The Improbable Fall, Rise & Fall of John Law: A New Play About Money, is a long title indeed, but then a shorter one wouldn't do the real John Law's improbable life justice. At over two hours long, it is but part one, as in the fall and rise. The life of John Law (1671-1729) is too far-fetched for fiction and perhaps too outrageous for a somber treatment. In this Dreamscape Theatre production, written by Matt Herzfeld and directed by Brad Raimondo, Law and his era are depicted with light-hearted aplomb.
Scotsman John Law was the man responsible for digging - at least initially - France out of a Louis XIV shaped hole. The Sun King's 72 year reign of exorbitant spending and warmongering had left his nation in terrible debt. Following the king's death, regent Philippe d'Orléans allowed gambler, killer, debonair rake and fiscal genius John Law to take his biggest ever gamble with the French economy. Introducing paper money alongside France's first central bank, Law, the delegated Controller General of Finances, transferred the shares of the nation into the Mississippi Company, a bubble that would burst with cataclysmic force into the greed and riotous anger of the masses for whom his investment scheme had failed.
But before the fall, there was of course the rise and preceding fall -- many in fact. At the start of the play, Herbert the hunchback (Fernando Gonzalez) sets the tone by confiding in us that "The tongues of Frenchmen are very vile." In Scotland, John Law (Greg Carere) and his mother Jean (Sara Thigpen) squabble over his misuse of the family's dwindling estate. From here he journeys to London where his roguish ways drop him in further trouble with his landlady Mrs. Bumcrick (Mackenzie Knapp) and Groom Porter Thomas Neale (Daryl Lathon). A cunning gamester, trickster and seducer, Law partakes in a duel with deadly consequences that lands him with the death penalty courtesy of the notorious hanging judge Salathiel Lovell (Stephen James Anthony). Law escapes to the Netherlands and then France, where a dying Louis XIV (Aurea Tomeski) appears to be reveling in his final throes. After his passing, petulant child Louis XV (Rosie Sowa) hasn't the patience for Law's proposed paper money scheme. However, the king's elders disagree.
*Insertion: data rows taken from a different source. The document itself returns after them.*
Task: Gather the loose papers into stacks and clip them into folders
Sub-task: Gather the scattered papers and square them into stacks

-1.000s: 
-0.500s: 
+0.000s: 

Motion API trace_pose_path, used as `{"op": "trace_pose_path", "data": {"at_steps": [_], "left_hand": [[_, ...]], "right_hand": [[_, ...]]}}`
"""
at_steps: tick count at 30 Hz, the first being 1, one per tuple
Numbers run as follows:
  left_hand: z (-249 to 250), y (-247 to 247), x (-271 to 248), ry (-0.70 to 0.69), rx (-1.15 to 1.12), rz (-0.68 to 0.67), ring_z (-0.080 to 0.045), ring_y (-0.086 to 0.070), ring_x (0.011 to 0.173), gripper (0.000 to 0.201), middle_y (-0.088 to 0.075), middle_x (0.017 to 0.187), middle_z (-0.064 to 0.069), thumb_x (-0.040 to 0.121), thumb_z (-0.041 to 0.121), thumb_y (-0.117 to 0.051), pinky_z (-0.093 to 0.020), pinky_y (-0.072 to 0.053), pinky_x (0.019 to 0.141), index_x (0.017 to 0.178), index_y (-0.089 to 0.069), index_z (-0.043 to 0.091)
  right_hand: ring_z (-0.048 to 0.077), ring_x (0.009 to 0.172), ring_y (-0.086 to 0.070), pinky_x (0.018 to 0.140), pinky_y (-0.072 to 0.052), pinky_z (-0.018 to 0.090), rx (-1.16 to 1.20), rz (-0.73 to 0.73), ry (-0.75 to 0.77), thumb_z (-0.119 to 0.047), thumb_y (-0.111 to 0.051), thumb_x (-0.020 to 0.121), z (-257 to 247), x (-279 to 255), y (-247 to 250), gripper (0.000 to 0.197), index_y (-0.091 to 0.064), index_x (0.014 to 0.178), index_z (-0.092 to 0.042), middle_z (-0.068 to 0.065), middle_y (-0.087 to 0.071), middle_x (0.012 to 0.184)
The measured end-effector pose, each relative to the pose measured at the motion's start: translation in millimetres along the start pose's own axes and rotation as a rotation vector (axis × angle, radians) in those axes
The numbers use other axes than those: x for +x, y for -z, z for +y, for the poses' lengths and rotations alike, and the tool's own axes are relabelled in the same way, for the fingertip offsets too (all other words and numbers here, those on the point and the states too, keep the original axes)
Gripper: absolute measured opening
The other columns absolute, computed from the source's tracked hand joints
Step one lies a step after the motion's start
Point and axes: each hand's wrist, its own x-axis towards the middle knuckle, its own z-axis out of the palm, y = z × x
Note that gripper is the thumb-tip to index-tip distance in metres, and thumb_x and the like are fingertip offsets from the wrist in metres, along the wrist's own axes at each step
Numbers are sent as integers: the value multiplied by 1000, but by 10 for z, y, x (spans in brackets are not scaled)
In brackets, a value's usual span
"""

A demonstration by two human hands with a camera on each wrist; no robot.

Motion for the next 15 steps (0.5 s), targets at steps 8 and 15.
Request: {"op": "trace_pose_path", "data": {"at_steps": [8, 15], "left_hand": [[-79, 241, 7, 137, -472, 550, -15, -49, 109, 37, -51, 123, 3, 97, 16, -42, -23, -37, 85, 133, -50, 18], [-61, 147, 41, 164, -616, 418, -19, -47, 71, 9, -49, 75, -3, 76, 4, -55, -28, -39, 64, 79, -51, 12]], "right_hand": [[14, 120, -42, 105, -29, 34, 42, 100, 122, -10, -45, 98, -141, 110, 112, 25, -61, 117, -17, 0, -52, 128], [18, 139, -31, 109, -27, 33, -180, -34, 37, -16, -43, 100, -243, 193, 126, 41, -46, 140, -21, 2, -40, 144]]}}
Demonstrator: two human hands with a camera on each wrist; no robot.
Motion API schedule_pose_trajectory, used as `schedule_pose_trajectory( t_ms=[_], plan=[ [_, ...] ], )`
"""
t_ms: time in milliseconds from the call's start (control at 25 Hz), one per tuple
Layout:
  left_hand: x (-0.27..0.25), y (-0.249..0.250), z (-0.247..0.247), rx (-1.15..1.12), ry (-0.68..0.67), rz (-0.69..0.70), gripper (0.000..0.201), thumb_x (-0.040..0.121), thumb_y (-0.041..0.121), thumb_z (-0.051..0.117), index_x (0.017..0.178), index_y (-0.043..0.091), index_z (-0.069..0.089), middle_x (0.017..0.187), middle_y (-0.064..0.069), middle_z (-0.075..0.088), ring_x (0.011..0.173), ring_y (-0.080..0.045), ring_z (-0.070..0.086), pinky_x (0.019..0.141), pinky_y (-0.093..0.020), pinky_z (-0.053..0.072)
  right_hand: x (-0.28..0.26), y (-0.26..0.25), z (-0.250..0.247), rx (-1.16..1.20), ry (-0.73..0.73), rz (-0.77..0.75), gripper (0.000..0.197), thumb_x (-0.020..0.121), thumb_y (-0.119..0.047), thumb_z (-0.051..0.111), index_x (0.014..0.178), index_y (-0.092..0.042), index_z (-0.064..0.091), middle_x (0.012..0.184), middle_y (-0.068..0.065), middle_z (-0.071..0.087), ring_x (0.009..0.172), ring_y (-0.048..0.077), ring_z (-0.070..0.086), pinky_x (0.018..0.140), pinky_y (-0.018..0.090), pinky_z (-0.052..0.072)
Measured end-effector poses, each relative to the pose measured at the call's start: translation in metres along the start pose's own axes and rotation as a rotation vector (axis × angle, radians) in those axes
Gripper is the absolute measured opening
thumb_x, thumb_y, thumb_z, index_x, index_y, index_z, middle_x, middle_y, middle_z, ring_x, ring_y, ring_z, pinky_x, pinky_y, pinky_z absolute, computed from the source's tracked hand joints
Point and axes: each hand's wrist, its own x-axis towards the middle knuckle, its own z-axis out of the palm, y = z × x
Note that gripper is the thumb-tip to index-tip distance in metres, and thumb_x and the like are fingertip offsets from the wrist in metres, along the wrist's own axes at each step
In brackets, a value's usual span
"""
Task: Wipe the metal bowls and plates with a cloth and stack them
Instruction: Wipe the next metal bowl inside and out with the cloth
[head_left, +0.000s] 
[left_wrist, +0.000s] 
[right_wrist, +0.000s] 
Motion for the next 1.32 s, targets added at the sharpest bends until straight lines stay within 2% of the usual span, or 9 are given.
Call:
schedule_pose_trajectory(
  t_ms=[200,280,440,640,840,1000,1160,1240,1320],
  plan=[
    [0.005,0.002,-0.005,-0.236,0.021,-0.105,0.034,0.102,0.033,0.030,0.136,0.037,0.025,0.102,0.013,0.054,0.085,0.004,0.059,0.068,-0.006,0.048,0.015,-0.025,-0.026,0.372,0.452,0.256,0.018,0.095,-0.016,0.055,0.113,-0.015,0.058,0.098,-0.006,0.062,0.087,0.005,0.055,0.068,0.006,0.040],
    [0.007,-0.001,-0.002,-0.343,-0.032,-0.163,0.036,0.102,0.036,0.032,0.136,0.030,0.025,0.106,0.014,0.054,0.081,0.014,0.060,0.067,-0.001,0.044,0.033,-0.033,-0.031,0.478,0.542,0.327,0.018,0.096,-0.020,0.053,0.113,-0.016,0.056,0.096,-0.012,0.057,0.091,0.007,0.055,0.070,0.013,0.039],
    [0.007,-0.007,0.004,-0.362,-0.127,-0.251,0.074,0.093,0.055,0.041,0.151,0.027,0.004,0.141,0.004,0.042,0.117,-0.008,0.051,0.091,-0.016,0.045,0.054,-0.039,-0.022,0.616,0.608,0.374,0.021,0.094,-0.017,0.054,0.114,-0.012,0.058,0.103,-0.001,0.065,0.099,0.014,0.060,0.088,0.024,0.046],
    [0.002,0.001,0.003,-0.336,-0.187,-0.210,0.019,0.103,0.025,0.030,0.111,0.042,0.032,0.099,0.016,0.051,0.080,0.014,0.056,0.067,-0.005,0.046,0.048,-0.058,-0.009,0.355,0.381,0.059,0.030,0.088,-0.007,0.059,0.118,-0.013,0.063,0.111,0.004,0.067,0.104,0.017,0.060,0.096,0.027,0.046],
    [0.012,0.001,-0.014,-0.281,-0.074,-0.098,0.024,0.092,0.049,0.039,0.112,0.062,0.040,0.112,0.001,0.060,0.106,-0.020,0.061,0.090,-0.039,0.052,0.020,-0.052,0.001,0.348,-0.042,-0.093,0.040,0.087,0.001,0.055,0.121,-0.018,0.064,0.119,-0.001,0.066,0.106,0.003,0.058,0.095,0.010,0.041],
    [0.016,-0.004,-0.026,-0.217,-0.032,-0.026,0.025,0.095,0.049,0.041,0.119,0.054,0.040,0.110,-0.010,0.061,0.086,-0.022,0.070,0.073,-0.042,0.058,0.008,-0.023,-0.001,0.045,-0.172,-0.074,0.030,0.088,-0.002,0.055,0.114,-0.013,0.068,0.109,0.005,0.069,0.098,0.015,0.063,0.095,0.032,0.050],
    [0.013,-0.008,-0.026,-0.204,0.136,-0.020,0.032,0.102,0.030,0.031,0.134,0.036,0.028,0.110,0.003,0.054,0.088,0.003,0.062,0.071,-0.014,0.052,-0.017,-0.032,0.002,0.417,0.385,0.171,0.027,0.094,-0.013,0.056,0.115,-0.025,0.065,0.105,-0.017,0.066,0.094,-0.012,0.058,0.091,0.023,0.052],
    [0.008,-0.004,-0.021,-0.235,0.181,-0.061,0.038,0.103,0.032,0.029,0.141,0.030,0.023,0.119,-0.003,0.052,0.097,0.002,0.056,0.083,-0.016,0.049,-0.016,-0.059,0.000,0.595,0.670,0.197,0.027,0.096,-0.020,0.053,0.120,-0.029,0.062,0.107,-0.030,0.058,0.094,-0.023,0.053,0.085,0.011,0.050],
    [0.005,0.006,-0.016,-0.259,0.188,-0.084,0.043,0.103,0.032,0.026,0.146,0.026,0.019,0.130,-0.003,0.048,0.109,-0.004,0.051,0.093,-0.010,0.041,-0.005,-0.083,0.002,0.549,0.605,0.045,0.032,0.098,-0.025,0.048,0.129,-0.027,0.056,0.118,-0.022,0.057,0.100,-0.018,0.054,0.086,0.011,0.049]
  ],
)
With the exception of Carere, who plays the title role with affable charisma and a decent attempt at a wisely subtle Scottish accent, the rest of the ensemble switch roles, accents and genders with heady enthusiasm, a collective skill for comedy and carefully placed pathos. Costume designer Caitlin Cisek's wardrobe, an alluringly offbeat mix of modern and contemporary composition, are speedily selected by the cast from rails that border Joshua Rose's resourceful set. Despite the play's length, the pace runs around itself in a dizzying farce that borrows from sexually precocious Restoration Comedy and TV's Monty Python and Blackadder. This industrious project works but for slackening stamina towards the end, but it is more than enough to warrant enthusiasm for both parts of the play. Part two, due later this year, ought to be epic.